The Biggest Struggles of My Teaching Career

My first question since my “What You’ve Always Wanted to Ask a Teacher” blog is, “What has been the biggest struggle of my career?” That’s an interesting question because I think I would answer this question differently throughout the years that I have been teaching.

When I first started teaching, I would say that most difficult part was preparing lessons that covered the curriculum that I needed to teach and pairing them with creative and relevant activities that my students could “sink their teeth into.” This is not so much of an issue for me now, over two decades later, as I have gathered huge bags full of “tricks” or tools that I can pull out and use.

In the middle part of my career, I’d say that the most difficult thing was adjusting to a change in society where, at least where I was teaching at the time, a larger group of parents stopped being allies to the teachers and became solely accusers. At the high school where I taught, I would often hear my coworkers lament such situations. When I first began teaching, most parents would come to the school and say, “What did my child do and how can we fix it?” Toward the 10th to 15th year of my career, I heard parents more often say, “What did you do to my child and how are you going to fix it?” I realized then, as I do now, that not every teacher is a good one, nor does he or she always make the right decisions or take the best course of action but I do know myself. I have always wanted to do what is in the best interest of my students and to work in conjunction with their parents. Have I always done the correct thing? Absolutely not, but the desire is within me.

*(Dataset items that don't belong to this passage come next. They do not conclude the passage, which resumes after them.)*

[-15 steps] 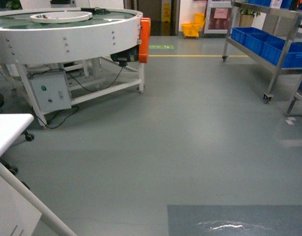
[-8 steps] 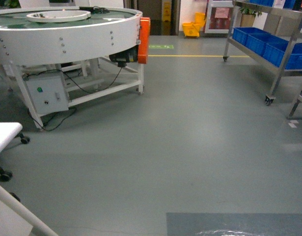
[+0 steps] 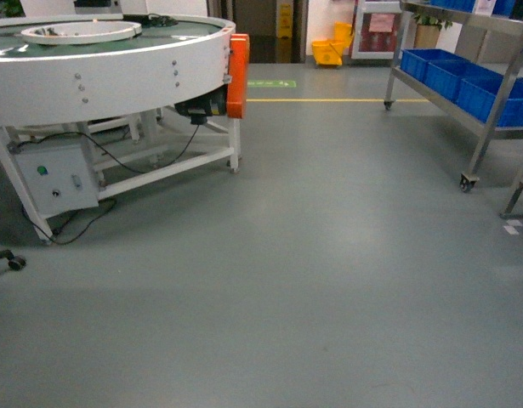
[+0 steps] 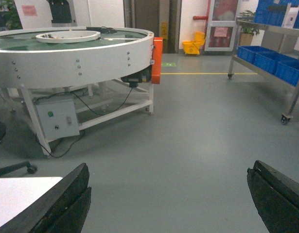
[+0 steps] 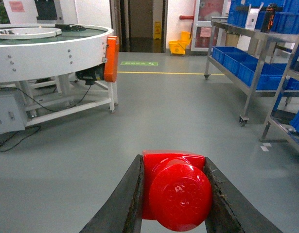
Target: Pick red block from blue box to shelf
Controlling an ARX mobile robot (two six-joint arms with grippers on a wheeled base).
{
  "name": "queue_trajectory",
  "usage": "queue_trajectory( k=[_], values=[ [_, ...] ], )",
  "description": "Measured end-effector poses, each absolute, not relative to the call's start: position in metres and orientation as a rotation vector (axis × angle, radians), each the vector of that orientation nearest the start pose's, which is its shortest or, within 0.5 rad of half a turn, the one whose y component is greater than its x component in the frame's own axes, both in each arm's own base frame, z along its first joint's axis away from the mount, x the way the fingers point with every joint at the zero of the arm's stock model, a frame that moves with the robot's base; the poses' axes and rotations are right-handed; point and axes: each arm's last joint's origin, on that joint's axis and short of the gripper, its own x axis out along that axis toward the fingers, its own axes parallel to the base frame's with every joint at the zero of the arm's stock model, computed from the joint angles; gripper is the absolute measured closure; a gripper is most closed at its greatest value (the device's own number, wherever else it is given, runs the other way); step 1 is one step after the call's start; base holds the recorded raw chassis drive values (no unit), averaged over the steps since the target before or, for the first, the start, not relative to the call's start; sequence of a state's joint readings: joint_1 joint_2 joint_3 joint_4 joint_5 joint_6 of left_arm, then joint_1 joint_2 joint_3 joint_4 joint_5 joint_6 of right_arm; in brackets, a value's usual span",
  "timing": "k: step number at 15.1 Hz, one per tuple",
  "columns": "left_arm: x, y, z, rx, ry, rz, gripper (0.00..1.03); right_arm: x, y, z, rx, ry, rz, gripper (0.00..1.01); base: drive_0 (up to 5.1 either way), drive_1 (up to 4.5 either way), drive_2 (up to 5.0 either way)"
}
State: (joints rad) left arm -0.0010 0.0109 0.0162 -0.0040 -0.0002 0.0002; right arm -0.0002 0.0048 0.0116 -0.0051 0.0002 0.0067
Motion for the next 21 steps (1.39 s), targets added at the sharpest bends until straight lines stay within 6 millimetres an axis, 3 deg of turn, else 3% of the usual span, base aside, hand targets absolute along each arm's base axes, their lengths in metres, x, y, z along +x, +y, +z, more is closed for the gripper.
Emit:
queue_trajectory(
  k=[21],
  values=[
    [0.0974, -0.0001, 0.1679, 0.001, -0.002, -0.001, 0.05, 0.0973, 0.0, 0.1667, 0.007, -0.002, 0.0, 0.76, -1.4, -1.36, -1.4]
  ],
)
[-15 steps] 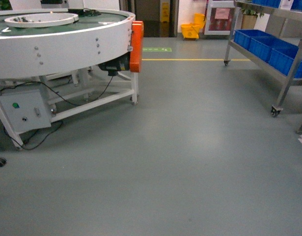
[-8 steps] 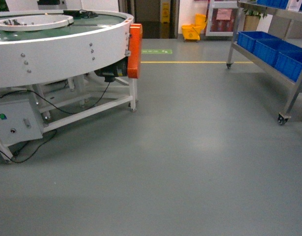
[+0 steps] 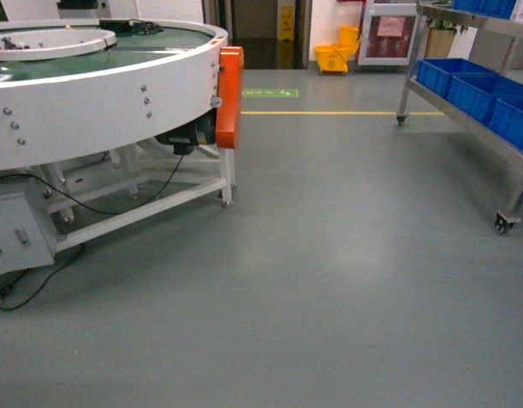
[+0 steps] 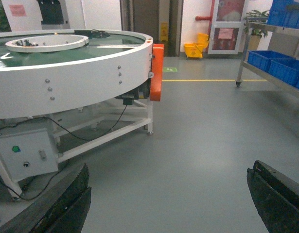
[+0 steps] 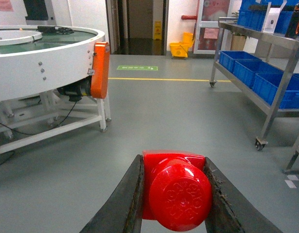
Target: Pick red block from blue box to shelf
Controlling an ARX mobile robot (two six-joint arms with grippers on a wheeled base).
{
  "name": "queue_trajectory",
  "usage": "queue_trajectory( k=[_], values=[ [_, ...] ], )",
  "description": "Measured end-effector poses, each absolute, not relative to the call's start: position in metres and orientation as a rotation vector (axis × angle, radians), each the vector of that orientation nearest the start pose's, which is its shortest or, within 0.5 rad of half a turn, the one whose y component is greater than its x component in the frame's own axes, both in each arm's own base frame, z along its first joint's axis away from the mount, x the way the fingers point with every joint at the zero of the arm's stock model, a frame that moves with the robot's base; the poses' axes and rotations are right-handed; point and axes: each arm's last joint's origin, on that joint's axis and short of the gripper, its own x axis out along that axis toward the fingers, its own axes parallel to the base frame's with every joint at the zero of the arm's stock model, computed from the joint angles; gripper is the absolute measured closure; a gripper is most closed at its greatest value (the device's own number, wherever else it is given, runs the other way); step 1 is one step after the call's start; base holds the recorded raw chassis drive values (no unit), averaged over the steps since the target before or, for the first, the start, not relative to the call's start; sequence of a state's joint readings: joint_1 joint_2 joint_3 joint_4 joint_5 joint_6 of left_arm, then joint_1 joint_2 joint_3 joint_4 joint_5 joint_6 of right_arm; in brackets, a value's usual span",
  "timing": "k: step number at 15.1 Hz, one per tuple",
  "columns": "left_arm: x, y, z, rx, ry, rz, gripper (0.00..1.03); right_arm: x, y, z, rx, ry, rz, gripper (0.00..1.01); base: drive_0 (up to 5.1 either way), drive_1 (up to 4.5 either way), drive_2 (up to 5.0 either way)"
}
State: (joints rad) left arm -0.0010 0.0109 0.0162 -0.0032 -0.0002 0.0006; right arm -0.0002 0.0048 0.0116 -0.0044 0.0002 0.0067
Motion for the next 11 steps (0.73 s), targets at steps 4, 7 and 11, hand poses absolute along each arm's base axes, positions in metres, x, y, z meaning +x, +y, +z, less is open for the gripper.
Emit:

Because of some of the attitudes I have been confronted with, dealing with these types of situations have made my career difficult, at times.

Now, in my 3rd decade of teaching, what I find difficult in my career is to keep all the “balls in the air,” sort-of-speak. Teachers have so much more to do now than when I first started out. Not only do I have to create relevant, creative lessons that cover the curriculum, we teachers have local assessments to prepare for and give. We have intervention plans to make and follow. We have state tests for which we must get the students prepared. We have classrooms full of students with multiple needs with little help. We have less and less money to get supplies and materials. We compete with a digital society and try and run a classroom with students that are used to being electronically connected at all times, except – supposedly – in the classroom. We have extra-curricular activities that we are responsible for and stacks of papers and projects that are always in need of grading. My students are needier and less self-sufficient than they seemed to be when I first started teaching. All these things, and more, have made my career difficult.

In spite of all these things though, if I had it to do all over again, I would still choose to be a teacher. It is a joy to make connections with my students and to see their faces as they beg to continue reading in the novel we are covering in class.  I love to hear what they are doing and when I am able to help a middle school kid successfully move over some of the lumps in life’s road, it is most satisfying. I love what I do even though there are difficulties.